Your job is to give again, exactly and with no additions, the lines in the records below from the one with "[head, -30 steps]" through the one with "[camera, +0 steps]", both included. Omit the pictures.

++++++++++

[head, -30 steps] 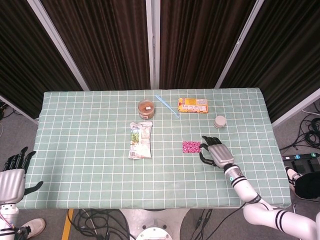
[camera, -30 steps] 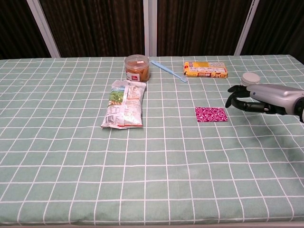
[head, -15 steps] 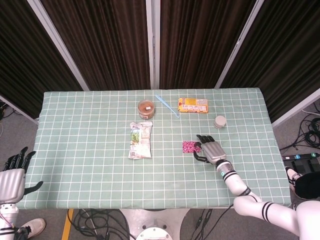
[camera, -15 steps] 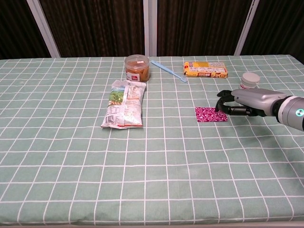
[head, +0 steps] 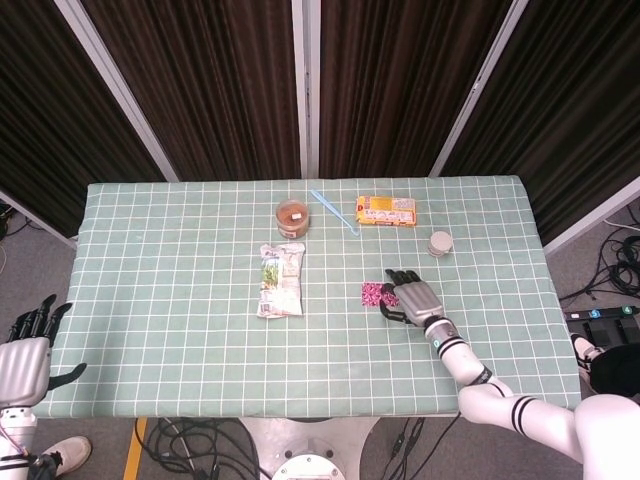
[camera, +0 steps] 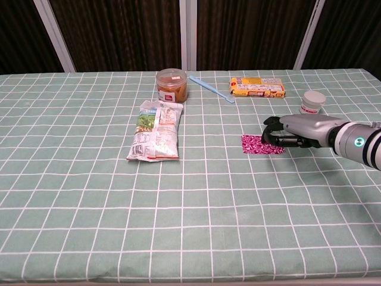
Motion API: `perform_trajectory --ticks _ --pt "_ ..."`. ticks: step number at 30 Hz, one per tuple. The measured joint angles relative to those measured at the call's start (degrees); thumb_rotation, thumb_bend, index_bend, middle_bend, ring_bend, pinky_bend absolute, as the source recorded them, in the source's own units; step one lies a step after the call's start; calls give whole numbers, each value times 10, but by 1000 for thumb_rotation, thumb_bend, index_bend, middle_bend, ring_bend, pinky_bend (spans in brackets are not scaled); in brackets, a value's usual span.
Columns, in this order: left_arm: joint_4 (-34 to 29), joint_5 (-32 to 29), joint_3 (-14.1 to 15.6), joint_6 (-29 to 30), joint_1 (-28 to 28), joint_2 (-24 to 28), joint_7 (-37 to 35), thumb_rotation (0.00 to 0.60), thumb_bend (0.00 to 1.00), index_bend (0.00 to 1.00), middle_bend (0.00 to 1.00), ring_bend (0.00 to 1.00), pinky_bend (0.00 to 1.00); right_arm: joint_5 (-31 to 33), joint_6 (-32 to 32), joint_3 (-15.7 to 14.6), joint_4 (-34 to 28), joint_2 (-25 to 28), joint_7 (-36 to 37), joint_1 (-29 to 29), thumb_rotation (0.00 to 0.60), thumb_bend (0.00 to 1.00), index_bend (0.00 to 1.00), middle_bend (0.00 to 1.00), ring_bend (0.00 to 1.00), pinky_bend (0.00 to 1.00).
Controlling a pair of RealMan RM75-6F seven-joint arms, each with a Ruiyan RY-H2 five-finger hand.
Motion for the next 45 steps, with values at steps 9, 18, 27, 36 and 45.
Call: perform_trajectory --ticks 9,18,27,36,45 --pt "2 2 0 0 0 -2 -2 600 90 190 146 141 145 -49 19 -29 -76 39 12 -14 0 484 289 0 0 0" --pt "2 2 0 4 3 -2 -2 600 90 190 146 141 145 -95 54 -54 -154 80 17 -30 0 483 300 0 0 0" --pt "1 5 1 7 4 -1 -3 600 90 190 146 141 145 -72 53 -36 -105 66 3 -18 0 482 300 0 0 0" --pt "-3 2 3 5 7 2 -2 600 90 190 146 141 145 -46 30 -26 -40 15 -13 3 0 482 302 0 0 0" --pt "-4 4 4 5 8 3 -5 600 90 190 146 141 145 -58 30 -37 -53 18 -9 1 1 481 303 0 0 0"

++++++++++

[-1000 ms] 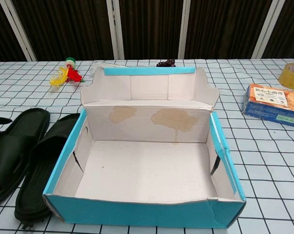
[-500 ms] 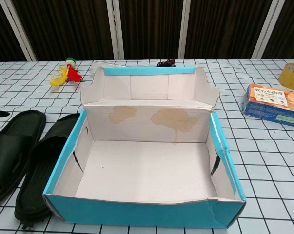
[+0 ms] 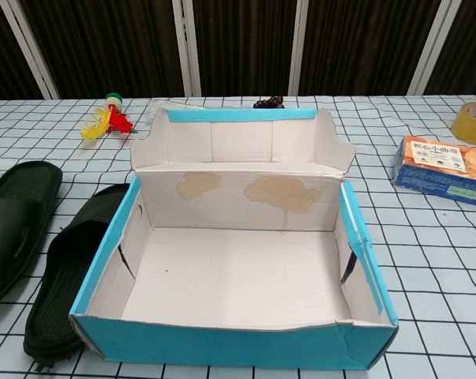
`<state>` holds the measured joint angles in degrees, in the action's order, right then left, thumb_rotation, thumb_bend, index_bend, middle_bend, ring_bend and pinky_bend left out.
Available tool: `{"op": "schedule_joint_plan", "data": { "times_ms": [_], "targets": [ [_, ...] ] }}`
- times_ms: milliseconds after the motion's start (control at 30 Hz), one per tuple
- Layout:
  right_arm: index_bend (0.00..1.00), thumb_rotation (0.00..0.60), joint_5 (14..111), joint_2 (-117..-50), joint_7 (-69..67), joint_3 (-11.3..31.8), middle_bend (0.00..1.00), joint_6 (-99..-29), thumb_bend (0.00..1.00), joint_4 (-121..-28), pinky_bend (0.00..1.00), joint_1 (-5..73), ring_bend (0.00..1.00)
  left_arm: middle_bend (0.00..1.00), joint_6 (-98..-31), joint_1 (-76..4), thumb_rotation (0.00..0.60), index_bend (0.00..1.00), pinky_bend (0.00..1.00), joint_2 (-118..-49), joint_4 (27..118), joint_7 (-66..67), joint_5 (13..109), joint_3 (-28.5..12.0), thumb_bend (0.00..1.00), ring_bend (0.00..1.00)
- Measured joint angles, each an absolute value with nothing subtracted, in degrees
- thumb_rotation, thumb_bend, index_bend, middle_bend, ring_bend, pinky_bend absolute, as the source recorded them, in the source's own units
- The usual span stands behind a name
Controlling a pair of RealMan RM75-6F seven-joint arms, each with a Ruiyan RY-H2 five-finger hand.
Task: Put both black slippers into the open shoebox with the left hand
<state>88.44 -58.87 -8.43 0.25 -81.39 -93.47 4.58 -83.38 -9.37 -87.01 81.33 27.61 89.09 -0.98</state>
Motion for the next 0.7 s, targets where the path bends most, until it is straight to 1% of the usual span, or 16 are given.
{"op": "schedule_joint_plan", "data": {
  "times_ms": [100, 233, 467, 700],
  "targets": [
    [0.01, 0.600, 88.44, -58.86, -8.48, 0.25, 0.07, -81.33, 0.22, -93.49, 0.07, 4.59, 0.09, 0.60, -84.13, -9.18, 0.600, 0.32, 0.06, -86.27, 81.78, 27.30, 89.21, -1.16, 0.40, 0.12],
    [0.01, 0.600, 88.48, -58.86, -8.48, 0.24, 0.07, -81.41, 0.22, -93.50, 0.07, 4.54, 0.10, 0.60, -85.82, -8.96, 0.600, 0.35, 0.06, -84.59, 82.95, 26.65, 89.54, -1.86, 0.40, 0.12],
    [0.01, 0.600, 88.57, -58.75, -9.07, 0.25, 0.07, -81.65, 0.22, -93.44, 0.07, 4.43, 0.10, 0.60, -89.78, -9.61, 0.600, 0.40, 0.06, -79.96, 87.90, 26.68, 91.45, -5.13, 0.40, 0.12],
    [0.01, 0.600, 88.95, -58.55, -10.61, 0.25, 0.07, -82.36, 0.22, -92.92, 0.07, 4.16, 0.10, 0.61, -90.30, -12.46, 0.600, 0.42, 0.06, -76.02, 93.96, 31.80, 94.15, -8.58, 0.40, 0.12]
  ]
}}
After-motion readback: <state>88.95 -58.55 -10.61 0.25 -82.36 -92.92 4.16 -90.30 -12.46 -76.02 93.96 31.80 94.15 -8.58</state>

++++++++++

__Answer__:
[head, -30 steps] 
[camera, -30 steps] 
[head, -15 steps] 
[camera, -15 steps] 
[head, +0 steps] 
[camera, +0 steps] 

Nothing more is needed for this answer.